According to the NCAA Division I handbook the NCAA declares “student-athletes shall be amateurs in an intercollegiate sport, and their participation should be motivated primarily by education and by the physical, mental, and social benefits to be derived”. It clear that this standard for student athletes is outdated. The main reason students pursue sports in college is to be able to play on professional, paid, leagues in the future, such as the national basketball association and the national football league. Participating in the athletic community within a college campus, has other added bonuses. It provides students with a space to maintain their strength, bond with students of similar interests and have a strong sense of self, mind, and strength as they enter into adulthood.

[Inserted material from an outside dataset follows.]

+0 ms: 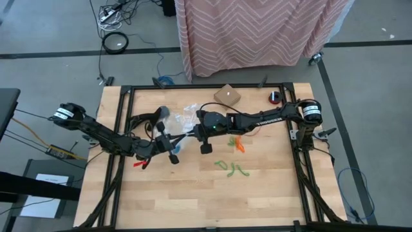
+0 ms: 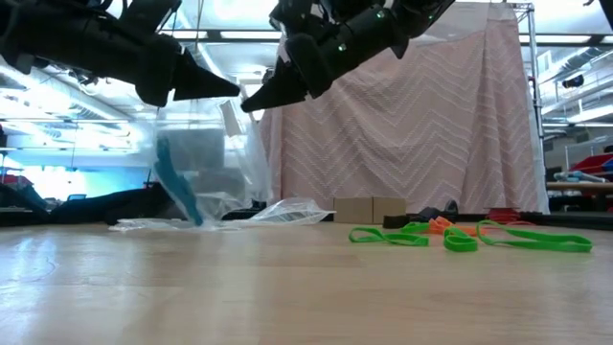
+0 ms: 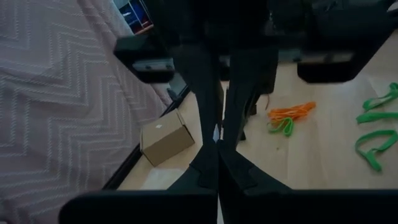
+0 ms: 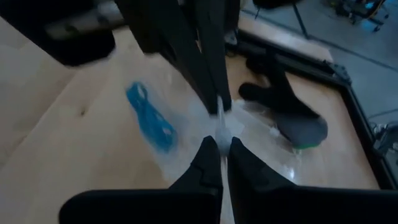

This topic has become so widespread that presidential candidates have been taking a stance on the issue, most notably, Bernie Sanders, stating that “College athletes are workers,” and deserve to be compensated as such. NCAA president Mark Emmert has responded to the backlash, stating that “College athletics is about college students playing other college students, not employees playing employees”. Although this is technically true, college athletes practice for up to four hours a day during their season, a total of 40 hours a week. In reference, an average part time job in the united states is 35 hours, 5 less than the average student athlete.

Some states have begun to take the matter of athlete compensation into their own hands. On October 1st, 2019, California governor Gavin Newsom signed legislation that allows college athletes to hire agents, and become compensated for endorsements and the use of their image within ads and other marketing mediums. The current NCAA regulations explicitly bans this, but the California law protects their athletes from any punishment. 

With increased pressure from political leaders, sports fanatics and athletes alike, athlete compensation will be inevitable within the next decade. The next step is to understand how this system will play out. If the NCAA were to begin paying their athletes, some say that it could pose discrimination towards female athletes within the league, who typically generate less revenue than their male counterparts. According to a poll taken by College Pulse, 60% of college students polled said salaries should be paid to all athletes, and 38% said salaries should only be paid to athletes playing sports that bring in revenue. 

At this point, with the recent push from athletes and sports enthusiasts alike, it’s only a matter of time until athletes across the nation begin to receive compensation for their hard work and dedication. The next step is installing a payment system that provides doesn’t discriminate against female teams that typically generate less revenue to their male counterparts, while maintaining the integrity of the sport, and the quality of the game.